Gold dips below $1,200


(MENAFN- The Peninsula)  Gold prices dipped below $1,200 an ounce yesterday and silver slid to a four-and-a-half year low after the Federal Reserve ended its bond-buying stimulus programme with unexpectedly upbeat comments about the economy.

Spot gold fell as low as $1,199.90 an ounce and was down 0.6 percent at $1,204.20 an ounce at 1249 GMT. US December gold futures were down $20.70 at $1,204.20. Silver was down 2.3 percent at $16.65 an ounce, having earlier hit its lowest since March 2010 at $16.54.

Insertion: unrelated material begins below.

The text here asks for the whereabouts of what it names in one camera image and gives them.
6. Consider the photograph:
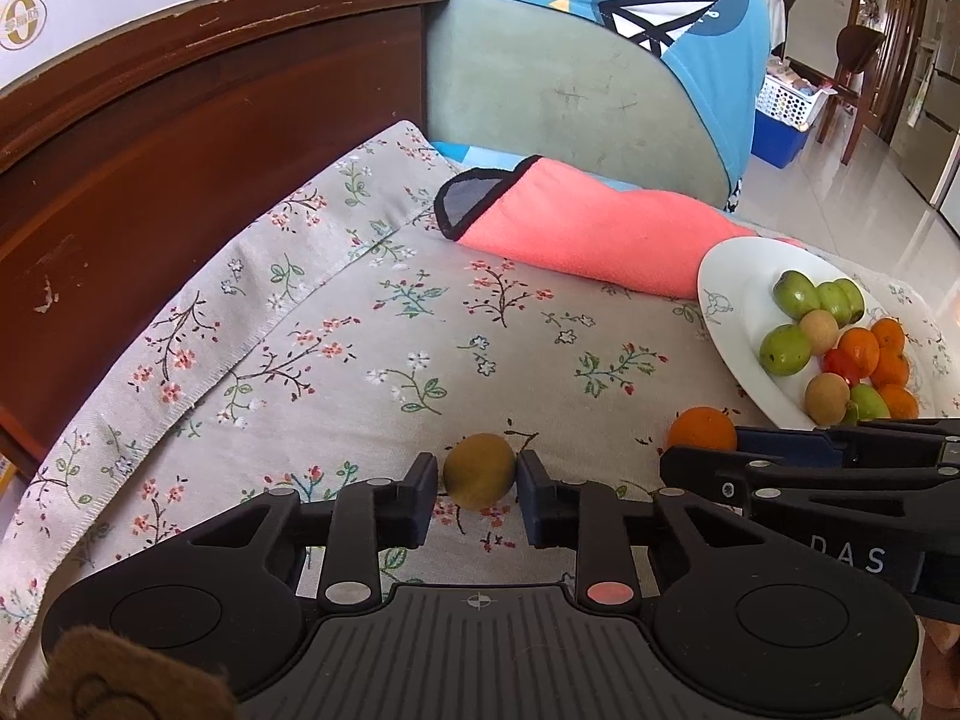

The Fed statement on Wednesday sent the dollar to its highest since October 6, while US interest rate futures shifted to show better-than-even chances of a rate rise next September. Previously, they had indicated a rise in October.

That dented interest in gold, which as a non-yielding asset tends to benefit from ultra-low rates. "I'm not saying that we're going to get a higher interest rate environment any time soon, but the signals are there," Simon Weeks, head of precious metals at the Bank of Nova Scotia, said. "$1,200 might hold today, but overall I think it will be broken, and we'll look at that double bottom at $1,180 again."

Gold, which hit a 15-month low of $1,183.46 earlier this month - a level it bounced off in 2013 - fell 1.3 percent on Wednesday after the Fed statement was released.

In a reflection of investor sentiment, the world's largest gold-backed exchange-traded fund, SPDR Gold Trust, said its holdings fell 1.2 tonnes to 742.40 tonnes on Wednesday, a six-year low. Among other precious metals, spot platinum was down 0.6 percent at $1,246.50 an ounce, while spot palladium fell 0.4 percent to $786.25 an ounce.